Joubert syndrome (JS) is an inherited multi-visceral disorder caused by aberrant primary cilia formation and function. JS is characterized by the Molar Tooth Sign (MTS), a mid-hindbrain malformation easily identifiable through an axial brain MRI scan. Neurological features include hypotonia, ataxia, and cognitive impairment. The clinical phenotype additionally includes retinal, renal, hepatic -and more rarely- orofacial, skeletal, cardiac, genital, and endocrinal defects. JS affects 1 in 1,000,000 births; however the incidence in consanguineous populations is thought to be much higher (e.g. ~1 in 5000 for UAE).

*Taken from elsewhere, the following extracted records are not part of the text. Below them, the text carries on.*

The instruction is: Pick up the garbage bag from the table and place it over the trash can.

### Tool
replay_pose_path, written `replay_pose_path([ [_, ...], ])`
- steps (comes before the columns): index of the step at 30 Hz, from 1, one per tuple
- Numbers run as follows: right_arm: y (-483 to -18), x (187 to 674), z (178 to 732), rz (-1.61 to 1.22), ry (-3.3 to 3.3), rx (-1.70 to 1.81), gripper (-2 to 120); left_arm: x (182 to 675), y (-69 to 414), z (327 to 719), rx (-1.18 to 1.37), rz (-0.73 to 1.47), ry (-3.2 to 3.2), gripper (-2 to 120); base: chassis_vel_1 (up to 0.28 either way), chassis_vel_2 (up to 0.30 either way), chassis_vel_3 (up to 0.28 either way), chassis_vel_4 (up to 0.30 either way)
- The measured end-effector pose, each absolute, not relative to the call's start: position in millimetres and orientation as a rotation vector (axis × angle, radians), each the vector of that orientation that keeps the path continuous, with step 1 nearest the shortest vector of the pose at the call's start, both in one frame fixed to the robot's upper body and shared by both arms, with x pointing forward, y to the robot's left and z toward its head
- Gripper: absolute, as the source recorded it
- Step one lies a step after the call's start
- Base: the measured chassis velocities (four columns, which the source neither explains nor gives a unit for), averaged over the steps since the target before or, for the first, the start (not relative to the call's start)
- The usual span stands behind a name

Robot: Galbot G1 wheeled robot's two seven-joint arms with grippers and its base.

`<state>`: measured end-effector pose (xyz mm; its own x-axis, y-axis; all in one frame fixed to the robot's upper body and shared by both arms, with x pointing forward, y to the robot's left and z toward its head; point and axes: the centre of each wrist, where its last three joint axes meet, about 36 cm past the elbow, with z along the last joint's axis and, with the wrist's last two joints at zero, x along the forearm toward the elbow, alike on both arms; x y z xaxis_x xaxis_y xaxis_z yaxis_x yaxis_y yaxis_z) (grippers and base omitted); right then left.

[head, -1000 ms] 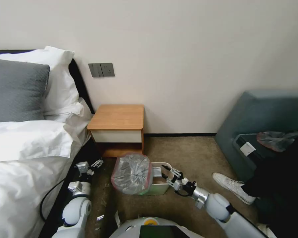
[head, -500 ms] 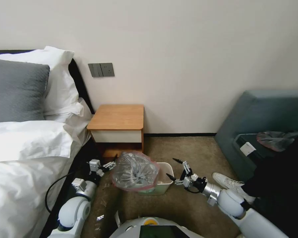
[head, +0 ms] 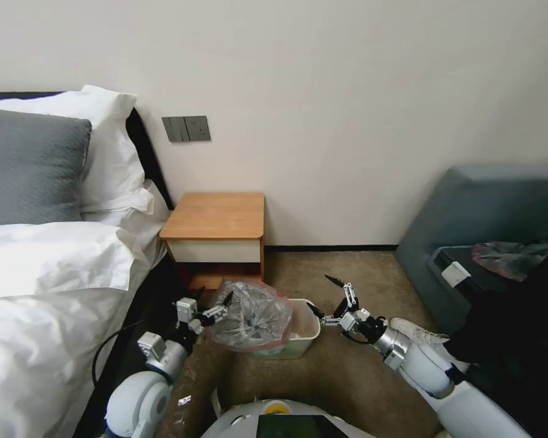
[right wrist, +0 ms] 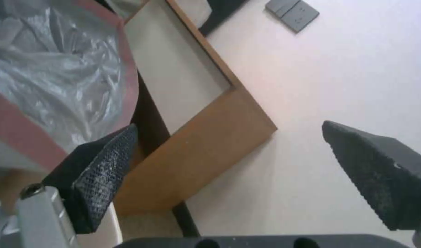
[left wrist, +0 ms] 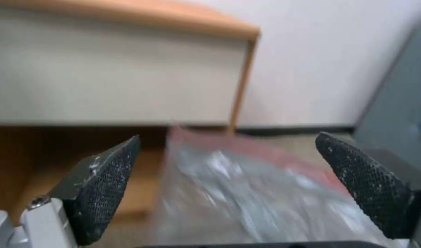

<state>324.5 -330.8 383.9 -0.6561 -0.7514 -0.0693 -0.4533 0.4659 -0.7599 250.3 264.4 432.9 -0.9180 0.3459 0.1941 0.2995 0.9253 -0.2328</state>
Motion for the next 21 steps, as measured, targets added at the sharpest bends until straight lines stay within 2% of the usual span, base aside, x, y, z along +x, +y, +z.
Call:
replay_pose_path([
  [7,-325.8,323.2,382.0,-1.001,2.320,-1.012,100,237.6,241.7,416.2,-0.462,0.413,-2.676,96,0.000,0.000,0.000,0.000],
  [15,-325.3,323.3,382.9,-0.993,2.307,-1.029,100,234.0,230.5,396.9,-0.355,0.414,-2.611,95,0.000,0.000,0.000,0.000],
  [21,-323.6,322.8,381.9,-0.986,2.302,-1.041,100,231.6,216.0,395.8,-0.385,0.572,-2.544,94,0.000,0.000,0.000,0.000],
])
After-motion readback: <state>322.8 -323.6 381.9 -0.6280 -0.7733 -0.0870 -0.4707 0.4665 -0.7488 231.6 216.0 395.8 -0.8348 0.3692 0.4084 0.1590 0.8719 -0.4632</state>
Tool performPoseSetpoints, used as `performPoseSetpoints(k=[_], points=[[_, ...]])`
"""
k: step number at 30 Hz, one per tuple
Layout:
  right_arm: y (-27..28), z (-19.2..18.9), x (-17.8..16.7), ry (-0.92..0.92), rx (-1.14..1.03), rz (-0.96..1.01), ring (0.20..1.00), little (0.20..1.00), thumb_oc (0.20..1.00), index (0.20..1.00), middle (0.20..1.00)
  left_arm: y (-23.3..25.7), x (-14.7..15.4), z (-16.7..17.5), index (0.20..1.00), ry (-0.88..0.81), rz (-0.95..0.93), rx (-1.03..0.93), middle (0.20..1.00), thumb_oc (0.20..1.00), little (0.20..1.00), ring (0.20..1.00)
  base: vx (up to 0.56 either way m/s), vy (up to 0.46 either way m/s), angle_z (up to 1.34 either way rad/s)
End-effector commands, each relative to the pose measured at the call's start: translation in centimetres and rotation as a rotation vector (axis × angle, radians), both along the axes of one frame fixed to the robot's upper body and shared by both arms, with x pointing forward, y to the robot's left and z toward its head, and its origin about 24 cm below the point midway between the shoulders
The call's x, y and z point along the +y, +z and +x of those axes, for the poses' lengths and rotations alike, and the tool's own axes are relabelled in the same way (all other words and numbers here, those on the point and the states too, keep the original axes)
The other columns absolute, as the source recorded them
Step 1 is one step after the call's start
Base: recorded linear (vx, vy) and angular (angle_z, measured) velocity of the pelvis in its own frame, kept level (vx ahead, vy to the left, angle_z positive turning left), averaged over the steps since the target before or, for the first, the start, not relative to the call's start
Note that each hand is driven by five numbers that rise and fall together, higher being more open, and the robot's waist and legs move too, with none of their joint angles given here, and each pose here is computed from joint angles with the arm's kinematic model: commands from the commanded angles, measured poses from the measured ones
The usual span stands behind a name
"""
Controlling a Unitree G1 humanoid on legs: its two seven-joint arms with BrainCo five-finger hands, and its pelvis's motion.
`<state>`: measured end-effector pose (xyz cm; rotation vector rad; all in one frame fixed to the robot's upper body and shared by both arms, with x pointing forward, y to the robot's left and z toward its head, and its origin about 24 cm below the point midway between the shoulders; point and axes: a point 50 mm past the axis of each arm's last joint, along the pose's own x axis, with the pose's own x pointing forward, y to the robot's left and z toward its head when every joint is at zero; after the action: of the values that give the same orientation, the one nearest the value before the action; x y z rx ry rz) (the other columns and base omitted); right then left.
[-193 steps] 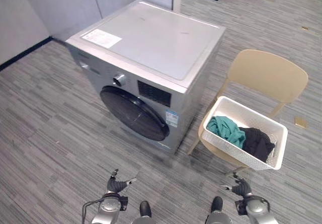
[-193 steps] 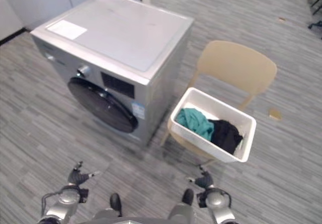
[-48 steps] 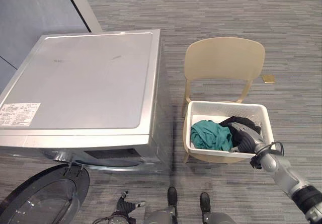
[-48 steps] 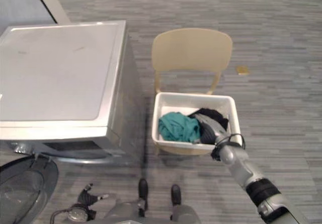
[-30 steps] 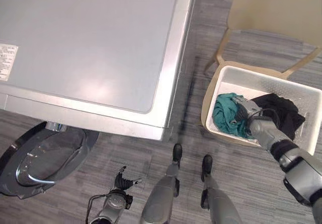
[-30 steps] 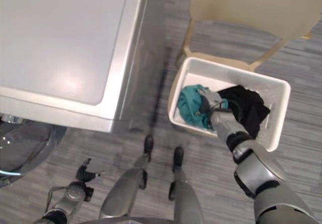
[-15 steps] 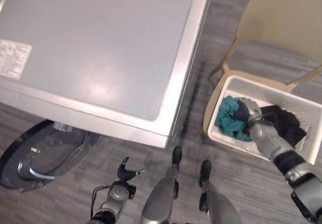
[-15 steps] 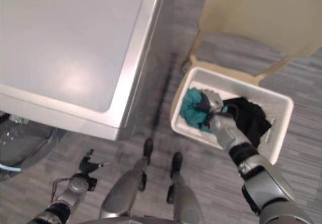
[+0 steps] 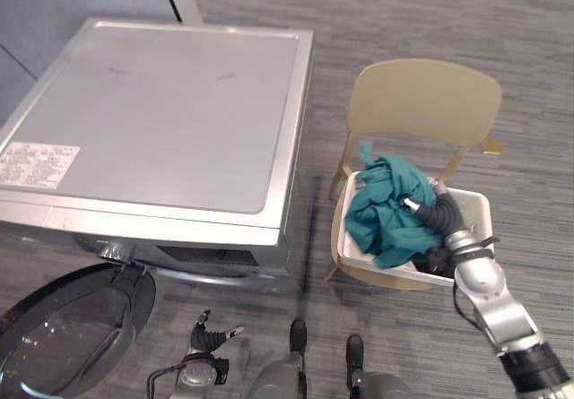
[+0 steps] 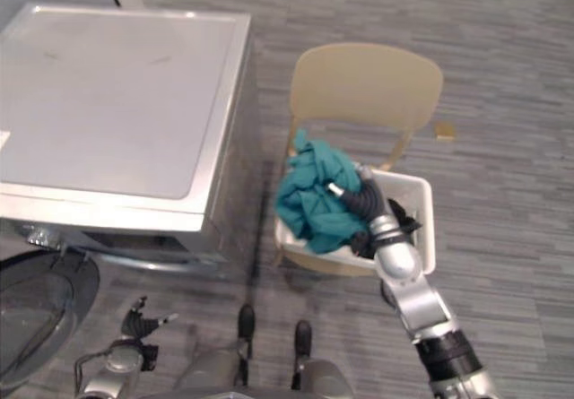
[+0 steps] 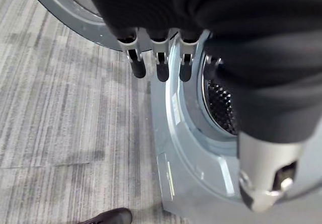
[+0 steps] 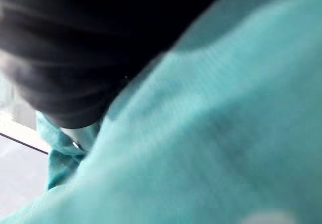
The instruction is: Grab the laundry basket,head to the washer,open it,put in the laundry and shut it.
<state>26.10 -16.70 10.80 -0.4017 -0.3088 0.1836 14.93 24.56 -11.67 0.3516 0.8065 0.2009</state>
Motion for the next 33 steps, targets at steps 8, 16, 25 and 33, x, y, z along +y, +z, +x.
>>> performPoseSetpoints(k=[8, 16, 25, 33], points=[[6.2, -1.5, 4.4, 0.319, -0.288, 0.174, 0.2, 0.2, 0.2, 0.2, 0.2, 5.5, -0.5, 4.8, 1.0, -0.108, 0.003, -0.332, 1.0, 1.0, 1.0, 1.0, -0.31, -0.206, 0.71], [6.3, -0.8, 4.1, 0.295, -0.299, 0.052, 0.2, 0.2, 0.2, 0.2, 0.2, 11.8, -3.7, 7.6, 1.0, -0.375, -0.009, -0.632, 1.0, 1.0, 1.0, 1.0, -0.32, -0.035, 1.4], [4.1, 0.8, 4.7, 0.317, -0.154, 0.111, 0.2, 0.2, 0.2, 0.2, 0.2, 17.4, -7.4, 9.1, 1.0, -0.64, 0.001, -0.876, 1.0, 1.0, 1.0, 1.0, -0.02, 0.085, 0.69], [3.0, 0.9, 7.7, 0.465, -0.029, 0.298, 0.2, 0.2, 0.2, 0.2, 0.2, 19.7, -10.7, 10.3, 1.0, -0.822, -0.047, -0.959, 1.0, 1.0, 1.0, 1.0, 0.0, 0.067, 0.11]])
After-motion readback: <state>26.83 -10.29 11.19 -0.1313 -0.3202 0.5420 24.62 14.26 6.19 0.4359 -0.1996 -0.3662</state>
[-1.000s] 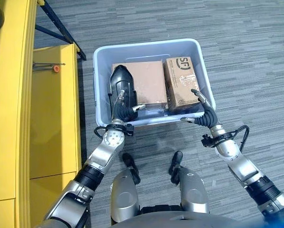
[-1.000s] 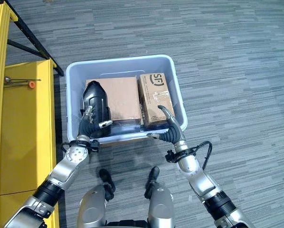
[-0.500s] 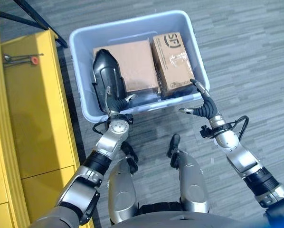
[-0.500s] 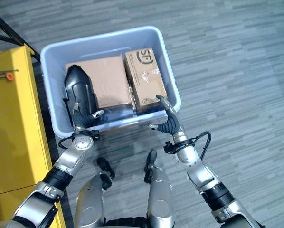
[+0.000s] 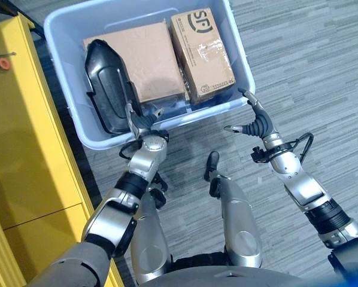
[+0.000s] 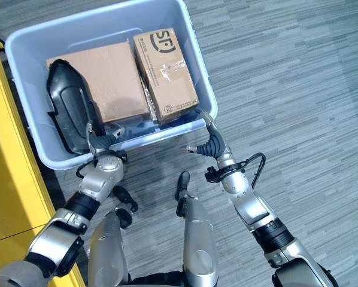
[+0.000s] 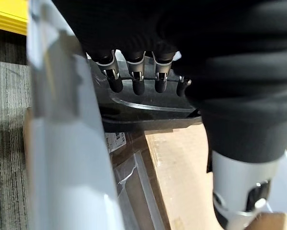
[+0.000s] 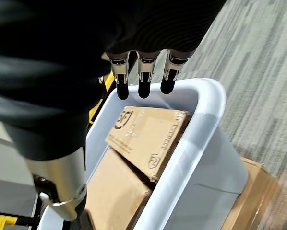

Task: Move parts from the plastic box to the shelf.

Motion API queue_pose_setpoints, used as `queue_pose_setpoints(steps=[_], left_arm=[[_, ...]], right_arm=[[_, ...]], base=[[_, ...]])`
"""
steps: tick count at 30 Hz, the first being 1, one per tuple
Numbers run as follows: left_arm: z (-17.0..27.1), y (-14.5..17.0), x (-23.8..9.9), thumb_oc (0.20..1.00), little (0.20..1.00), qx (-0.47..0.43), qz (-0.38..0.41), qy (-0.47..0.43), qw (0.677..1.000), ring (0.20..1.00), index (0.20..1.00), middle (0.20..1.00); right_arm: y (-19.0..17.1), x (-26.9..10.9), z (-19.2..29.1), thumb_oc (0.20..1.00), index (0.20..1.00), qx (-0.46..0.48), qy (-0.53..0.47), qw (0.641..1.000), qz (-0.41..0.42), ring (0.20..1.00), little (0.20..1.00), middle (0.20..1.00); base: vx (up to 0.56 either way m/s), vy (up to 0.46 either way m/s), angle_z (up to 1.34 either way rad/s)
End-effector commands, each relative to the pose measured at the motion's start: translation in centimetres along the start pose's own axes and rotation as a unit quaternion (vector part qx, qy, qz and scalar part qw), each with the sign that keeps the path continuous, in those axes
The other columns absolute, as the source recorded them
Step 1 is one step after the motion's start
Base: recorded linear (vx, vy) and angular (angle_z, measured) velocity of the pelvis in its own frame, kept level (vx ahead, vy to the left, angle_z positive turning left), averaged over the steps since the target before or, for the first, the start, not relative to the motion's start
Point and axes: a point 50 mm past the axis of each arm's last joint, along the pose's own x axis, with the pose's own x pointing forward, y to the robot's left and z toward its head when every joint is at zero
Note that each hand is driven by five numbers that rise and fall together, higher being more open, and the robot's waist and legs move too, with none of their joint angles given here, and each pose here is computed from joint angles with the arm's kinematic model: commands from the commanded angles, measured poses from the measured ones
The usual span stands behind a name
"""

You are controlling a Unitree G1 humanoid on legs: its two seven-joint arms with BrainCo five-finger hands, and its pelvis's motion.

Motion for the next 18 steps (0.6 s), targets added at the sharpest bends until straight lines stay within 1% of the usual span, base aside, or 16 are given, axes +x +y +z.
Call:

JS16 (JBTS16) is a subtype of JS very similar to JBTS2, involving characteristic neurological features with mainly ocular involvement; renal, skeletal (polydactyly), and genital (cryptorchidism) defects are additional albeit relatively rarely reported features. The ocular phenotype involves retinal dystrophy, oculomotor apraxia, reduced visual acuity, as well as chorioretinal and optic nerve coloboma. Renal involvement include cystic kidneys, nephronophthisis and nephrocalcinosis.
JBTS16 is an autosomal recessive disorder caused by homozygous mutations in TMEM138, a ciliary gene involved in trafficking intracellular vesicles containing essential proteins to the cilium.